Short-duration, IFN- RBV-free regimen for HCV 3
Posted on April 10, 2015
A short-duration, interferon- and ribavirin-free regimen of daclatasvir plus sofosbuvir is efficacious and tolerable in patients with chronic hepatitis C genotype 3 infection
Patients with chronic hepatitis C genotype 3 (HCV 3) infection have a higher risk of progression to cirrhosis, as well as development of steatosis or hepatocellular carcinoma, than those patients harboring other HCV genotypes. Patients with chronic HCV 3 infection are also in need of improved treatment options of short duration and without the addition of pegylated IFN (Peg-IFN) or ribavirin (RBV). An all-oral combination of sofosbuvir (SOF) plus RBV is US-approved for the treatment of HCV 3 infection, but this regimen requires 24 weeks of treatment because shorter treatment durations are associated with lower response rates. In addition, this 24-week regimen is associated with an increased incidence of anemia, which is consistent with the hemolytic anemia known to occur with RBV treatment. IFN- and RBV-free therapy options for both treatment-naïve and treatment-experienced patients with HCV 3 infection are currently limited.
Results of an open-label, phase 3 study of RBV-free treatment with daclatasvir (DCV) 60 mg plus SOF 400 mg once-daily for 12 weeks (with a subsequent 24-week follow-up) in treatment-naïve and treatment-experienced adult patients chronically infected with HCV 3 were recently published in a rapid communication in the journal Hepatology (Nelson DR et al. Hepatology. 2015;61:1127-1135). Patients with compensated cirrhosis as determined by liver biopsy were included in this trial (up to 50% in each patient cohort). A total of 152 patients received at least 1 dose of study medication and of these, 101 (66%) were treatment-naïve and 51 (34%) were treatment experienced. Patients were 90% white and 59% male, with a median age of 55 years.

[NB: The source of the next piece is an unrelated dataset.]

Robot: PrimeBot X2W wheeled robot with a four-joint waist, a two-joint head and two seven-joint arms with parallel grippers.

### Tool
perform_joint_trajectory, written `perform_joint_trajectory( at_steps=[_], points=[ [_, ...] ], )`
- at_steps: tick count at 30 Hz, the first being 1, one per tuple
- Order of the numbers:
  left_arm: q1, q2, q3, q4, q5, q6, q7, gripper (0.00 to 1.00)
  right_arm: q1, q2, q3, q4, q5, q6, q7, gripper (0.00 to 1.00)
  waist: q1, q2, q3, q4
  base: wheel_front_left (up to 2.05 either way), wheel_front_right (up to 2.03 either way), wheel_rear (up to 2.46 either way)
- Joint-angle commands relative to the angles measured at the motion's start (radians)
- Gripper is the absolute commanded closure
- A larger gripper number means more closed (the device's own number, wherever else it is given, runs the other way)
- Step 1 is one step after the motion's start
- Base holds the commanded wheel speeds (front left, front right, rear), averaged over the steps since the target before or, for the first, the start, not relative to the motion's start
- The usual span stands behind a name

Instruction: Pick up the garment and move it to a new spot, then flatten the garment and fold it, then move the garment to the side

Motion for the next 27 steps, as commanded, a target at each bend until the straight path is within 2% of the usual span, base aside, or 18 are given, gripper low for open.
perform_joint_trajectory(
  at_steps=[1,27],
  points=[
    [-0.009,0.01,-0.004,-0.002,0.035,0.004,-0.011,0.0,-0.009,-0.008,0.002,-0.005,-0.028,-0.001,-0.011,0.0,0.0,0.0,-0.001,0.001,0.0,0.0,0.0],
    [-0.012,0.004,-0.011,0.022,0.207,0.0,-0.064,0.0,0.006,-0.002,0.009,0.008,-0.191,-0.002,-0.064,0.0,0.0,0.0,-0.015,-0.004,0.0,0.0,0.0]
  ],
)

- Coprimary endpoints: DCV plus SOF for 12 weeks achieved SVR12 rates of 90% in treatment naïve patients and 86% in treatment-experienced patients with HCV genotype 3 infection, with an overall SVR12 rate of 89%
- Rapid and sustained reductions from baseline in HCV-RNA levels were observed
- HCV-RNA levels were undetectable at end of treatment in ≥99% of patients
- Analysis of SVR12 in patient subgroups based on baseline characteristics showed no notable differences by gender, age, HCV-RNA levels, or IL28B genotype
- This study included patients who previously failed treatment with SOF- or alisporivir (ALV) containing regimens, of whom 71% and 100%, respectively, achieved SVR12
- SVR12 rates were higher in patients without cirrhosis (96%) than in patients with cirrhosis (63%), although high response rates at end of treatment were noted both in patients with and without cirrhosis (97% and 100%, respectively)
- The 63% SVR12 rate in patients with cirrhosis is comparable to that achieved with 16 (61%) or 24 weeks (67%) of SOF plus RBV, with the advantages of an IFN-free and shorter-duration regimen
- Occurrence of virologic failure was low, with no virological breakthroughs observed
- DCV plus SOF was well tolerated, with no AEs leading to discontinuation of treatment and few treatment-emergent grade 3/4 laboratory abnormalities
- There were no deaths and only 1 serious AE (SAE) was reported on-treatment: an event of gastrointestinal hemorrhage that was considered not related to study medications
- The most common AEs (in >10% of patients) were headache, fatigue, and nausea, and the incidence of grade 3 AEs was low (2%), with no grade 4 AEs reported
The authors conclude that DCV plus SOF, without the addition of RBV and with a shorter treatment duration relative to currently approved all oral regimens, demonstrated high SVR12 rates across patient subgroups, except in patients with cirrhosis and regardless of past treatment response. Additional evaluation to optimize efficacy in genotype 3-infected patients with cirrhosis is underway.